== Your assignment ==
Exactly as written, return every line of the data below.

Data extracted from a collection
■ ■ ■ ■ ■
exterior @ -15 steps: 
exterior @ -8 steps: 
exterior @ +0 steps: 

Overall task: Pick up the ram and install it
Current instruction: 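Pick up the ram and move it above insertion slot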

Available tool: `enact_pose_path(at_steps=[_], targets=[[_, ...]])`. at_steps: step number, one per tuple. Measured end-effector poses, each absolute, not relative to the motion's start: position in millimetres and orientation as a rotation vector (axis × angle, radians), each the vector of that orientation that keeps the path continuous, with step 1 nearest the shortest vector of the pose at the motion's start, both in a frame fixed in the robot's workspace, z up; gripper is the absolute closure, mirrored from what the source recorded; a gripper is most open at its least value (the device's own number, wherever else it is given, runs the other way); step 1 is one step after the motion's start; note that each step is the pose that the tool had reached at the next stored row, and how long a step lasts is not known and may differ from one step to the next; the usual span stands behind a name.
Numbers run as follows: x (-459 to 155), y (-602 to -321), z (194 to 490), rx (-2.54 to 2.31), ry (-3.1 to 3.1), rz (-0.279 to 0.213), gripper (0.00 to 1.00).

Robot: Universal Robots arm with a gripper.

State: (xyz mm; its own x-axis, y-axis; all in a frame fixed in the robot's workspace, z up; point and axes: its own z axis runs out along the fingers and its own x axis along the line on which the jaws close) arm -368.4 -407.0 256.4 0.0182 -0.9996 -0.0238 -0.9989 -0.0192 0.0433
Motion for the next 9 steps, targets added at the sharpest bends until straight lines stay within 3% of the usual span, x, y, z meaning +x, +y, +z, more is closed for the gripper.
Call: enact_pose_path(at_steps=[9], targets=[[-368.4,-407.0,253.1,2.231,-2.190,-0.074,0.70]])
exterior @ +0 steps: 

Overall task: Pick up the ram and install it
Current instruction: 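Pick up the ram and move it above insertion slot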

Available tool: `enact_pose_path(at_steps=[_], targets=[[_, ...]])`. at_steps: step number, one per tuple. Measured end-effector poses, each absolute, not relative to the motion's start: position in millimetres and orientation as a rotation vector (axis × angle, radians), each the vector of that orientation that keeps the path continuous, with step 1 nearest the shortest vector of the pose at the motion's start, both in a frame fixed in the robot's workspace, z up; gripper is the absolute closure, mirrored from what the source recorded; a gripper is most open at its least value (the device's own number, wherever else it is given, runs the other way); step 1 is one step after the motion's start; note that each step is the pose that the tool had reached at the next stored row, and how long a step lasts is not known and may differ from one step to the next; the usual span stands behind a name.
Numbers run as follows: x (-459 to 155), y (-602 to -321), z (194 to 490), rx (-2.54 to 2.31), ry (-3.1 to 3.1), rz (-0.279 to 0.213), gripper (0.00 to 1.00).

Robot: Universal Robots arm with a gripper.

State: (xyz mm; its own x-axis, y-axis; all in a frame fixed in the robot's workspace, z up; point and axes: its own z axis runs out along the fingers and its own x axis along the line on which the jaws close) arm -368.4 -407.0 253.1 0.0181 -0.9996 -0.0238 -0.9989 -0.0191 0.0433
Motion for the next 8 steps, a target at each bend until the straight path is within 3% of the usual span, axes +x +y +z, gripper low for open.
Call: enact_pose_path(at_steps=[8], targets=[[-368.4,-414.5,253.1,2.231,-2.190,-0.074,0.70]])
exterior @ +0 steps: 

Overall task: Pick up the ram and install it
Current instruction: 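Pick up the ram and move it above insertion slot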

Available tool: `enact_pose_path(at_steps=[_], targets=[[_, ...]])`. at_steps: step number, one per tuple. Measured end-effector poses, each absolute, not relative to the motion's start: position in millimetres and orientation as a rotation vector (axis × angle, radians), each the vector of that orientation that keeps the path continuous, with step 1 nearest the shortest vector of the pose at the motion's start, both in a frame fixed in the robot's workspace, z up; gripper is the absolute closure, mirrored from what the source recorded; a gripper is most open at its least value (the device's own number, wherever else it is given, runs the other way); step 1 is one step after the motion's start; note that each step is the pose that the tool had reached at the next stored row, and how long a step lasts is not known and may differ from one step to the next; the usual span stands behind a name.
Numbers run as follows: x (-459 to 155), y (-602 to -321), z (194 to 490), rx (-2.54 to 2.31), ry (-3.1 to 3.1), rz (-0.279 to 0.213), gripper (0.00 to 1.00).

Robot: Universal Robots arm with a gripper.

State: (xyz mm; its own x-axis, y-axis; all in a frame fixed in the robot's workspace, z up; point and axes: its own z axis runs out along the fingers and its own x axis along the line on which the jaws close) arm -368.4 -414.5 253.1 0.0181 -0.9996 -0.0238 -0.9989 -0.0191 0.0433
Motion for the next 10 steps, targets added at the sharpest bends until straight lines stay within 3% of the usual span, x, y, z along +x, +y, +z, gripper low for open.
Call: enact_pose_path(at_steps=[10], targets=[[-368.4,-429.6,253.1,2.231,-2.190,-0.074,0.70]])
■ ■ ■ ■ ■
== Written solution ==
exterior @ -15 steps: 
exterior @ -8 steps: 
exterior @ +0 steps: 

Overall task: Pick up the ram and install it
Current instruction: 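Pick up the ram and move it above insertion slot
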
Available tool: `enact_pose_path(at_steps=[_], targets=[[_, ...]])`. at_steps: step number, one per tuple. Measured end-effector poses, each absolute, not relative to the motion's start: position in millimetres and orientation as a rotation vector (axis × angle, radians), each the vector of that orientation that keeps the path continuous, with step 1 nearest the shortest vector of the pose at the motion's start, both in a frame fixed in the robot's workspace, z up; gripper is the absolute closure, mirrored from what the source recorded; a gripper is most open at its least value (the device's own number, wherever else it is given, runs the other way); step 1 is one step after the motion's start; note that each step is the pose that the tool had reached at the next stored row, and how long a step lasts is not known and may differ from one step to the next; the usual span stands behind a name.
Numbers run as follows: x (-459 to 155), y (-602 to -321), z (194 to 490), rx (-2.54 to 2.31), ry (-3.1 to 3.1), rz (-0.279 to 0.213), gripper (0.00 to 1.00).

Robot: Universal Robots arm with a gripper.

State: (xyz mm; its own x-axis, y-axis; all in a frame fixed in the robot's workspace, z up; point and axes: its own z axis runs out along the fingers and its own x axis along the line on which the jaws close) arm -368.4 -407.0 256.4 0.0182 -0.9996 -0.0238 -0.9989 -0.0192 0.0433
Motion for the next 9 steps, targets added at the sharpest bends until straight lines stay within 3% of the usual span, x, y, z meaning +x, +y, +z, more is closed for the gripper.
Call: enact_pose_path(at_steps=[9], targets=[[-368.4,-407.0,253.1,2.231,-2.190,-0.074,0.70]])
exterior @ +0 steps: 

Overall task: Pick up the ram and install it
Current instruction: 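Pick up the ram and move it above insertion slot
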
Available tool: `enact_pose_path(at_steps=[_], targets=[[_, ...]])`. at_steps: step number, one per tuple. Measured end-effector poses, each absolute, not relative to the motion's start: position in millimetres and orientation as a rotation vector (axis × angle, radians), each the vector of that orientation that keeps the path continuous, with step 1 nearest the shortest vector of the pose at the motion's start, both in a frame fixed in the robot's workspace, z up; gripper is the absolute closure, mirrored from what the source recorded; a gripper is most open at its least value (the device's own number, wherever else it is given, runs the other way); step 1 is one step after the motion's start; note that each step is the pose that the tool had reached at the next stored row, and how long a step lasts is not known and may differ from one step to the next; the usual span stands behind a name.
Numbers run as follows: x (-459 to 155), y (-602 to -321), z (194 to 490), rx (-2.54 to 2.31), ry (-3.1 to 3.1), rz (-0.279 to 0.213), gripper (0.00 to 1.00).

Robot: Universal Robots arm with a gripper.

State: (xyz mm; its own x-axis, y-axis; all in a frame fixed in the robot's workspace, z up; point and axes: its own z axis runs out along the fingers and its own x axis along the line on which the jaws close) arm -368.4 -407.0 253.1 0.0181 -0.9996 -0.0238 -0.9989 -0.0191 0.0433
Motion for the next 8 steps, a target at each bend until the straight path is within 3% of the usual span, axes +x +y +z, gripper low for open.
Call: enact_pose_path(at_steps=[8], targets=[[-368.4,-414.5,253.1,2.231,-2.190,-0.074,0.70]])
exterior @ +0 steps: 

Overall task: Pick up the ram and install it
Current instruction: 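Pick up the ram and move it above insertion slot
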
Available tool: `enact_pose_path(at_steps=[_], targets=[[_, ...]])`. at_steps: step number, one per tuple. Measured end-effector poses, each absolute, not relative to the motion's start: position in millimetres and orientation as a rotation vector (axis × angle, radians), each the vector of that orientation that keeps the path continuous, with step 1 nearest the shortest vector of the pose at the motion's start, both in a frame fixed in the robot's workspace, z up; gripper is the absolute closure, mirrored from what the source recorded; a gripper is most open at its least value (the device's own number, wherever else it is given, runs the other way); step 1 is one step after the motion's start; note that each step is the pose that the tool had reached at the next stored row, and how long a step lasts is not known and may differ from one step to the next; the usual span stands behind a name.
Numbers run as follows: x (-459 to 155), y (-602 to -321), z (194 to 490), rx (-2.54 to 2.31), ry (-3.1 to 3.1), rz (-0.279 to 0.213), gripper (0.00 to 1.00).

Robot: Universal Robots arm with a gripper.

State: (xyz mm; its own x-axis, y-axis; all in a frame fixed in the robot's workspace, z up; point and axes: its own z axis runs out along the fingers and its own x axis along the line on which the jaws close) arm -368.4 -414.5 253.1 0.0181 -0.9996 -0.0238 -0.9989 -0.0191 0.0433
Motion for the next 10 steps, targets added at the sharpest bends until straight lines stay within 3% of the usual span, x, y, z along +x, +y, +z, gripper low for open.
Call: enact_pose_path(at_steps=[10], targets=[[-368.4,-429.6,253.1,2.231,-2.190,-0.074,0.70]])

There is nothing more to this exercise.